6/24/2026, 06:59 AMЕвгения Слив

The European Parliament’s Committee on Economic and Monetary Affairs has supported a bill to introduce the digital euro, which will be an electronic form of money issued by the European Central Bank (ECB). The document was approved by 43 deputies with 14 votes against and one abstention.

The key innovation will be support for offline payments via a local storage on the device, which will be equated to cash: if the gadget is lost, funds on it will burn without recovery. To protect personal data when verifying transactions, zero disclosure evidence is planned. Banks, post offices, payment providers, and regulated crypto companies will distribute the asset. Basic services, such as opening an account and managing funds, would be free of charge, but citizens would have to limit the amount of digital euros they could hold to avoid withdrawing deposits from the banking system.

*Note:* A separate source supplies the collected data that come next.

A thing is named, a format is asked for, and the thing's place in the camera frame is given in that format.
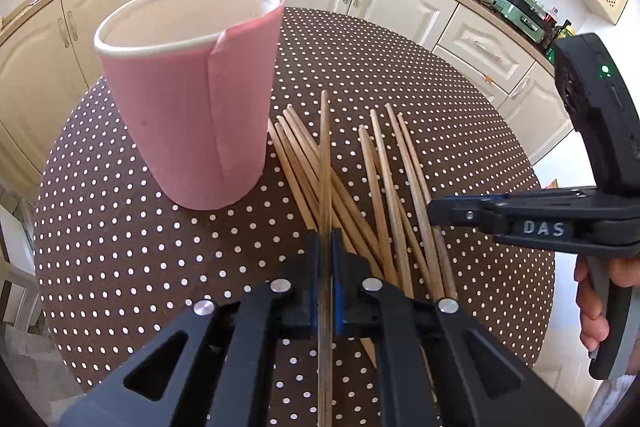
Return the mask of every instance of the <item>brown tablecloth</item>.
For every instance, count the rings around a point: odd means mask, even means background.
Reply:
[[[330,90],[333,161],[374,225],[357,128],[375,108],[394,181],[411,196],[384,105],[402,112],[433,196],[539,188],[497,111],[456,70],[417,44],[334,13],[287,9],[271,116],[292,103],[314,133]],[[84,389],[105,378],[185,306],[242,298],[301,253],[305,227],[275,151],[241,201],[212,212],[178,207],[159,188],[100,79],[73,111],[47,162],[36,210],[36,269],[49,327]],[[497,246],[446,230],[460,301],[525,362],[537,358],[554,288],[553,253]],[[414,266],[417,298],[424,286]],[[314,343],[282,341],[272,425],[316,423]],[[334,414],[379,424],[376,372],[358,341],[334,350]]]

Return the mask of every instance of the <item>human hand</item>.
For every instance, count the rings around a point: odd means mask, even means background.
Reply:
[[[640,286],[640,257],[632,259],[610,259],[609,278],[620,287]],[[609,323],[602,317],[603,303],[596,293],[588,277],[587,260],[579,255],[575,262],[574,279],[578,282],[578,293],[575,298],[580,308],[580,324],[582,332],[580,341],[589,351],[595,351],[600,343],[609,335]],[[628,375],[640,372],[640,335],[631,356]]]

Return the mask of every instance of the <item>white cup rim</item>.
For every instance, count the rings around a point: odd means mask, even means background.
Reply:
[[[148,46],[113,46],[102,40],[105,32],[111,30],[122,18],[126,18],[133,10],[141,6],[152,4],[158,0],[132,0],[118,8],[109,15],[99,26],[94,36],[94,48],[101,55],[112,57],[148,57],[150,55],[161,55],[170,52],[179,52],[188,49],[198,48],[206,44],[213,44],[218,41],[222,32],[197,36],[191,39],[168,42],[166,44],[153,44]],[[262,14],[272,12],[282,5],[282,0],[265,0],[270,4],[269,9]]]

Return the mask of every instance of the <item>green electric grill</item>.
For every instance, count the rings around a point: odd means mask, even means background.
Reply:
[[[536,44],[544,39],[546,12],[536,0],[495,0],[495,10]]]

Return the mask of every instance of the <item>screw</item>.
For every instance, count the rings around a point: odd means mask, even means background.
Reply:
[[[201,317],[212,314],[215,309],[216,304],[213,301],[203,300],[198,301],[193,305],[193,312]]]
[[[456,300],[444,298],[438,301],[438,309],[440,309],[442,313],[453,314],[460,309],[460,305]]]
[[[291,283],[286,279],[274,279],[269,286],[276,293],[286,293],[291,289]]]
[[[369,277],[362,281],[362,287],[368,292],[378,292],[382,289],[382,281],[375,277]]]

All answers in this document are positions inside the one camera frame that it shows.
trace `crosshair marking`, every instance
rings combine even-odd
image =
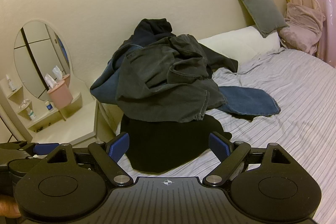
[[[174,182],[172,182],[171,180],[167,179],[163,183],[166,184],[166,185],[170,185],[170,184],[172,184]]]

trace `white pillow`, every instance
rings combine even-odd
[[[198,42],[215,52],[237,60],[239,65],[251,60],[257,54],[280,48],[277,31],[263,38],[255,26],[220,33]]]

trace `metal screw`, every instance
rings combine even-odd
[[[119,184],[125,184],[127,182],[130,181],[130,178],[128,176],[125,176],[125,175],[118,175],[116,177],[114,177],[113,179],[116,183],[119,183]]]
[[[222,181],[222,178],[217,175],[211,175],[211,176],[207,176],[205,180],[211,184],[216,184],[216,183],[220,183]]]

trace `blue gripper pad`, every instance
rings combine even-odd
[[[108,155],[114,162],[118,162],[121,157],[125,154],[125,152],[129,148],[129,135],[128,133],[124,134],[118,140],[116,140],[108,151]]]
[[[209,135],[209,147],[221,162],[230,155],[230,147],[213,133]]]
[[[40,155],[48,155],[52,150],[59,146],[59,143],[37,143],[34,148],[33,152],[40,156]]]

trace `wrinkled fabric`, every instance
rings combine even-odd
[[[299,4],[288,3],[286,21],[289,28],[279,31],[286,48],[301,50],[308,54],[314,54],[317,43],[321,38],[323,21],[322,12]]]
[[[220,92],[227,103],[217,109],[239,116],[271,116],[279,114],[281,109],[277,102],[265,91],[241,86],[220,86]]]
[[[207,109],[226,103],[206,67],[192,35],[165,37],[124,58],[117,104],[129,118],[145,122],[202,120]]]
[[[143,48],[164,37],[174,37],[170,23],[165,19],[143,19],[134,34],[124,41],[113,54],[102,75],[90,87],[91,94],[105,104],[117,104],[116,93],[119,68],[127,53]]]
[[[184,123],[143,122],[123,115],[120,131],[130,138],[126,155],[132,168],[147,173],[161,173],[196,158],[209,148],[213,131],[228,140],[232,137],[209,115]]]
[[[126,54],[146,47],[164,37],[175,37],[170,23],[165,19],[143,19],[134,30],[134,34],[124,41],[113,54],[112,59],[102,75],[90,87],[91,94],[101,103],[117,104],[116,92],[119,81],[119,68]],[[232,72],[237,72],[238,62],[227,58],[213,50],[201,45],[205,51],[208,65],[208,78],[211,79],[212,70],[226,67]]]

Before launching, the ECB should deploy infrastructure and conduct pilot tests, with particular attention to protecting offline mode from double spending. If the bill passes in 2026, the first transactions will start in mid-2027 and full release is expected in 2029. The project aims to reduce the eurozone’s dependence on non-European payment giants. In parallel, European banks (ING, UniCredit, BNP Paribas, and others) are promoting a private alternative - the Qivalis stablecoin, which is set to launch at the end of 2026, despite warnings from the ECB about risks to lending and monetary policy.